Stephanie Ceman knew when she was in sixth grade that she wanted to go to college. Her parents, on the other hand, were not so sure.

“My parents really resisted. They were afraid I’d turn into a hippie,” she says.
Ceman’s goal was not to become a hippie, but rather to become a doctor. It seemed the most logical career path at the time to Ceman, who enjoyed math and biology.

“I liked knowing about the way things work,” says Ceman, who built a model of the heart out of dough for a high-school biology class. “I was interested in all these chambers and how blood would come in one chamber and would go to the next one and back to the lungs.”

When her parents did ultimately relent about sending Ceman to college, they did so on the condition that she stay in state, which led Ceman to the University of Wisconsin in Madison, two hours away from the family farm. “I was very, very focused,” says Ceman, of college. “I viewed college as this privilege, because my parents were paying for it and because I had to make something of myself and go to med school.”

Ceman went to the University of Wisconsin School of Medicine straight after college. In one of those forks in the road of life, the summer after her first year of medical school, Ceman found work in Robert DeMars’ laboratory at the University of Wisconsin.

“It was a human genetics lab and I loved it,” says Ceman. “I remember knowing, ‘this is what I really, really want to do.’ We were working on the major histocompatibility complex (MHC), which is important is because it drives your whole immune system. I thought the MHC was the coolest thing in the world.”

Switching from medical school to research in itself wasn’t difficult; Ceman loved research, but the finances were tricky. “I had acquired this huge debt and I wasn’t even going to be a doctor and be able to pay it back,” she says. “Still, it turned out okay, $17,000 later.”

Meanwhile, Ceman was having a great experience in DeMars’ lab.

“He was a fantastic mentor,” says Ceman. “I try to model my own lab after our interactions. If something happens in lab and I’m not sure how to deal with it, I’ll think, ‘What would Bob do?’ He understood how to interact with students and was very good at making you become the best scientist you could be.”

After earning her doctorate, Ceman did two post-docs. First, she went to the University of Chicago where she worked on the biochemistry of the immune system. Ceman then moved to Emory University in Atlanta, where she did a post-doc in a lab using a human genetics approach.

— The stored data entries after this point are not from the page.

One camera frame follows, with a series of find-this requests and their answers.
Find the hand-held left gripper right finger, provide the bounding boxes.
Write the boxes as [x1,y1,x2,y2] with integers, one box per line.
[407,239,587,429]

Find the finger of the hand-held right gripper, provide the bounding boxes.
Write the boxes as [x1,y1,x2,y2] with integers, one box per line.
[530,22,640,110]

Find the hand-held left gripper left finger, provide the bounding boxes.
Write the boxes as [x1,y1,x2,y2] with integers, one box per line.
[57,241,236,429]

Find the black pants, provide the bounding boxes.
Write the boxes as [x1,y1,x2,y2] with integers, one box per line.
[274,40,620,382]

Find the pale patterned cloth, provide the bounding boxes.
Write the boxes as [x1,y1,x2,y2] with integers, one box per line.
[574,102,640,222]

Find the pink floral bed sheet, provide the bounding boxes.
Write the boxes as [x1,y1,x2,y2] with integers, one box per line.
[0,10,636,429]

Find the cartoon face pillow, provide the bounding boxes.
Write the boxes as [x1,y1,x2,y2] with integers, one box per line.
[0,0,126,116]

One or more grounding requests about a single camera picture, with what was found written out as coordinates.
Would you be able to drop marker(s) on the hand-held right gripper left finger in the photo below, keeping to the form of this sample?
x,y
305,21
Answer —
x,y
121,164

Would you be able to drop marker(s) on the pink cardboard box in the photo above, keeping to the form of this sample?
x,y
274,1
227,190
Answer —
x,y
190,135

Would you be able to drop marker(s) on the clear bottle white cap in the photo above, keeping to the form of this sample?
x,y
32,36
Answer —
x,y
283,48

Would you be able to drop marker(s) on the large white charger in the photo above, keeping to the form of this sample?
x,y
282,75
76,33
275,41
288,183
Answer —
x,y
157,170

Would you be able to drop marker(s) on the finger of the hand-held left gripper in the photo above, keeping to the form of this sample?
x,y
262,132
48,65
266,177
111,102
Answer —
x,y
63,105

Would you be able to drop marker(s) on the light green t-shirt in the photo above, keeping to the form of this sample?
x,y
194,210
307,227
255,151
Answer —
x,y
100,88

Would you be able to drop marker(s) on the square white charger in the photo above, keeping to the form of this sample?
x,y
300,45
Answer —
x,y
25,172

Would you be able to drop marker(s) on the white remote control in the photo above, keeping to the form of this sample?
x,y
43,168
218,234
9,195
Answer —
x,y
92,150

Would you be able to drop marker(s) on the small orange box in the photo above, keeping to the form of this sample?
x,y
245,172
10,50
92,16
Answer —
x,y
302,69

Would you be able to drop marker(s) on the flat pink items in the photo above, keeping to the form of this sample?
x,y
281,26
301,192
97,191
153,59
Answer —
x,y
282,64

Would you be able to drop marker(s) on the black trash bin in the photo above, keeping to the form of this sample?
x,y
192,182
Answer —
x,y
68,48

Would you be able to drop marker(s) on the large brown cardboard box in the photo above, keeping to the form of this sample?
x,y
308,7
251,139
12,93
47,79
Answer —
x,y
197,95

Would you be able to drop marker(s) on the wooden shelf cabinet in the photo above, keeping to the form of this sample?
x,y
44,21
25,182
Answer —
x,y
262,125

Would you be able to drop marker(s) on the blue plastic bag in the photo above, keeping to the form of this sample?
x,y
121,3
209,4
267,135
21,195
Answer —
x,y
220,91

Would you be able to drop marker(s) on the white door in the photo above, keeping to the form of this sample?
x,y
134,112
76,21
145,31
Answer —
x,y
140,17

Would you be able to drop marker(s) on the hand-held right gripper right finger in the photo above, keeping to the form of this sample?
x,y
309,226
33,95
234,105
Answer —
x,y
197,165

“I had become interested in Fragile X syndrome,” she says. “When one gene is absent you get mental retardation, so I was thinking, if you could just understand what that one gene did, you could understand higher cognitive function. That was kind of naïve I realize now, but that was my motivator.”

To this day, there is much about Fragile X research that Ceman finds compelling. Harking back to her pre-med days, Ceman likes that there is a strong clinical application to her research. Many groups funding Fragile X research are closely tied with family/patient advocacy and Ceman enjoys interacting with the families.

“I like the idea of knowing the complete disorder,” says Ceman. “There are ways to interact with the families (at some meetings there is a research track and a family track) and that has really made it very rich. I look forward to taking my students to one of these family meetings in St. Louis this year.”

Ceman became a research assistant professor at Emory and then joined the University of Illinois faculty in 2003. Although these are tough times for young investigators because there are more and more labs competing for fewer research dollars, Ceman is thriving.

It helps that Ceman has always loved to write and that she has discovered a passion for teaching.

“I love writing grants,” she says. “It’s fun. It gets you to learn everything about a particular question.”

In addition to helping her write grants, Ceman’s love of writing and of telling a story, also has influenced her teaching, particularly her course on medical genetics.

“I love telling a story, which is where the teaching—has really been a pleasure. Because I read about cancer or schizophrenia and then in the classroom I tell the story.

 “Plus, I identify with the medical students,” adds Ceman. “I understand being smart, interested in biology, wanting to help people. I know exactly what they’re going through so it’s kind of fun to midwife that.”

Neither doctor nor hippie, Ceman has instead found a way to combine her love of biology, her curiosity about the way things work, and her love of writing in a way she could not have envisioned, back when she built her first heart.